Ela está na fase do “você sabia”. As palavras ditas com rapidez de relâmpago.  Nove entre dez,  começam assim. Eu estou na fase do “nada sei”. Ela olha o mundo com um olhar invictamente cor-derosa. Eu me visto de verde-periquito para disfarçar o gelo. 

Dois mundos nos separam e uma genética marcadamente forte nos aproxima. Eu sou ela ontem, e queira Deus, que ela não me seja eu, amanhã. 

- Sabia que eu tô com saudades de você? Ela me fala- dengosa. 

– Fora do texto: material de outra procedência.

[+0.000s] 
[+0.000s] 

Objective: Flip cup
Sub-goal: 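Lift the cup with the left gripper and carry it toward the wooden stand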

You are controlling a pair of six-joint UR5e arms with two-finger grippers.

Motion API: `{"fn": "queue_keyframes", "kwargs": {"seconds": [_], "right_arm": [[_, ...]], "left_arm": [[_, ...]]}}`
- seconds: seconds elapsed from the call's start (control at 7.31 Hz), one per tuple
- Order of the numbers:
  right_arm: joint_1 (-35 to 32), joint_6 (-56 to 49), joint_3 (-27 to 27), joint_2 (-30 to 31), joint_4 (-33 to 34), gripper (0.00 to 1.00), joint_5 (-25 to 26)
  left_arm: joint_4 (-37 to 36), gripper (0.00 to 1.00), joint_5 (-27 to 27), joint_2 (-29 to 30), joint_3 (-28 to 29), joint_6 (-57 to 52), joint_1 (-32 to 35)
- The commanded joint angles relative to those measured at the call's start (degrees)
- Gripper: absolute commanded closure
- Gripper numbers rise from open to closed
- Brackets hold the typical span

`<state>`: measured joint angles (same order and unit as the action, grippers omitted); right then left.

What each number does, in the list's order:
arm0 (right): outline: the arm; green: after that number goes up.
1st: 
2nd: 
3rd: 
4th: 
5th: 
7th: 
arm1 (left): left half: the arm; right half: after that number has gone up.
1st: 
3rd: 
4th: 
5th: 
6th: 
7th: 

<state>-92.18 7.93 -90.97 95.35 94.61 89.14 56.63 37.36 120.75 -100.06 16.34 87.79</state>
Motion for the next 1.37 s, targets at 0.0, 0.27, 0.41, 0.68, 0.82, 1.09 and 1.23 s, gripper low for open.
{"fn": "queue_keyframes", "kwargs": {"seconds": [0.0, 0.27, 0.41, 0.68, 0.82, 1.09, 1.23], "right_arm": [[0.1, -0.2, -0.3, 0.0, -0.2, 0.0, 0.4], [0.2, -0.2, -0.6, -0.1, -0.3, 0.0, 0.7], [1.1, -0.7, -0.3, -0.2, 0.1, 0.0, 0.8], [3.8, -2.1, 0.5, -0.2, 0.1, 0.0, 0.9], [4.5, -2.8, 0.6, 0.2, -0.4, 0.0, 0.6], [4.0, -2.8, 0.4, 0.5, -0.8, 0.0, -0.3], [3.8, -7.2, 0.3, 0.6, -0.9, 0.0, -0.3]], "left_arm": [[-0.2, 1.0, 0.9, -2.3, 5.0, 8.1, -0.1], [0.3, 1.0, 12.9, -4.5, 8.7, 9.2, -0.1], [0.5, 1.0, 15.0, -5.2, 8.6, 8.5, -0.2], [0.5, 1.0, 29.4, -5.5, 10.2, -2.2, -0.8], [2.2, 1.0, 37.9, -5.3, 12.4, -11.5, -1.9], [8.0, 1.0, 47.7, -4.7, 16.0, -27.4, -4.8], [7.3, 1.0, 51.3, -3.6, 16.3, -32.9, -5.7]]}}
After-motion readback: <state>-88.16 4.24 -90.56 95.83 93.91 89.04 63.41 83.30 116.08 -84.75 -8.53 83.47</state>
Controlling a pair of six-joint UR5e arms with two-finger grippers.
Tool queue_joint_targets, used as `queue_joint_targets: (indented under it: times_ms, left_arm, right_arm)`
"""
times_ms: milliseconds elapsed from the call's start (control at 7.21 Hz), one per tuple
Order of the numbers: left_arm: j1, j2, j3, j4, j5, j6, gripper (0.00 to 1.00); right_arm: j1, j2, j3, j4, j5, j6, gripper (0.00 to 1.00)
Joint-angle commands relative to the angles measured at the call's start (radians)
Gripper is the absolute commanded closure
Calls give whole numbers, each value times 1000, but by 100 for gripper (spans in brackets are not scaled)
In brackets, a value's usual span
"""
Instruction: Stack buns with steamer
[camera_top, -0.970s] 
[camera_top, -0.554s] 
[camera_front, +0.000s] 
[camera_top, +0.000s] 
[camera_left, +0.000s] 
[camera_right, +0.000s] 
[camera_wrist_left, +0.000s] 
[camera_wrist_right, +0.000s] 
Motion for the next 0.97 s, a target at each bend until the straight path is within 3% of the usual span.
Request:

Saudades é pouco quando se trata de obter um único e necessário olhar para o futuro dos outros. Que da alegria dos outros podemos nos vestir quando ficamos sem a nossa. Por osmose, sempre acabamos nos contagiando. E há 2 meses tem-me faltado esse necessário contágio. 

- Sabia que o meu pai foi para “Isael”? O pai está lá a serviço do reino, por uns dias. 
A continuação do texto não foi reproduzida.